CAR T-Cell Therapy

Potential cancer therapy? You’ve got yourself a headline. And CAR T-cell therapy, a new cancer treatment, is no exception.

Let’s run through some basics first.

The human body protects itself from harm using its immune system – a group of specialized cells that cooperate to hunt out and destroy potential threats. We tend to think of dangers to our body as something that invades it (like bacteria), but our own cells can become harmful, too.

Cancer. The word alone is enough to make your heart sink.

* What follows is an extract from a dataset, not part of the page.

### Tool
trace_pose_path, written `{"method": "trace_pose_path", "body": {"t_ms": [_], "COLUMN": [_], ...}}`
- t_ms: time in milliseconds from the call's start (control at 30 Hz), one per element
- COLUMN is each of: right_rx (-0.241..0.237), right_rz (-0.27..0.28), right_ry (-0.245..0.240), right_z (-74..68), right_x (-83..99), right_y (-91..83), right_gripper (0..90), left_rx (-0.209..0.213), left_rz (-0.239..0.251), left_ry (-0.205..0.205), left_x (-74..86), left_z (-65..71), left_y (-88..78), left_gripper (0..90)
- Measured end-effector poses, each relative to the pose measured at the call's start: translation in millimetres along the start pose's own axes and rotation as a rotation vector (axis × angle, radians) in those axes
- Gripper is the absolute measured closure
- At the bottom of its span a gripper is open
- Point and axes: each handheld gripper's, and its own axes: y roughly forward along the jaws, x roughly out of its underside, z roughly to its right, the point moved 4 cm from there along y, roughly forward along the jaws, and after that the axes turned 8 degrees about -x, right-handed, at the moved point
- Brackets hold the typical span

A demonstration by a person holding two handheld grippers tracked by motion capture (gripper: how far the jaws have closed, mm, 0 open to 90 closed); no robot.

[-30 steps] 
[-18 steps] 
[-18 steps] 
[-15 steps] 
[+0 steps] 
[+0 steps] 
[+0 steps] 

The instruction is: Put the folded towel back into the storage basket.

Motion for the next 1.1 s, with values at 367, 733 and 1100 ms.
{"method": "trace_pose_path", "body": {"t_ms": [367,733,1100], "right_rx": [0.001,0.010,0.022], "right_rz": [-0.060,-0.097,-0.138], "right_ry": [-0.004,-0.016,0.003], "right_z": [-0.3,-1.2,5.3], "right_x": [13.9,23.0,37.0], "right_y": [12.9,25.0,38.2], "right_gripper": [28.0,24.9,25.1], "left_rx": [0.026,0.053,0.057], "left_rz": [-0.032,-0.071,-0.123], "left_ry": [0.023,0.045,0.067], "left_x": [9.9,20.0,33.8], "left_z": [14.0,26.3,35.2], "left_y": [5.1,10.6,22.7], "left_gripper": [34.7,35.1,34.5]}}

Scariness aside, cancer is very broad term. It refers to a group of diseases in which your own cells grow uncontrollably. They often form tumours, and can spread to other places in the body.

tumour formation
Image source: Cancer Research UK via Wikimedia Commons

That’s a basic definition, but check out the NCI website if you want to learn more.

Surprisingly, we only recently worked out that our immune system can detect and destroy cancer cells. This led to the development of immunotherapy, a new group of cancer treatments designed to boost our immune system to fight cancer.

Chimeric Antigen Receptor (CAR) T-cell therapy is a type of immunotherapy that has made headlines across the globe. But what is it?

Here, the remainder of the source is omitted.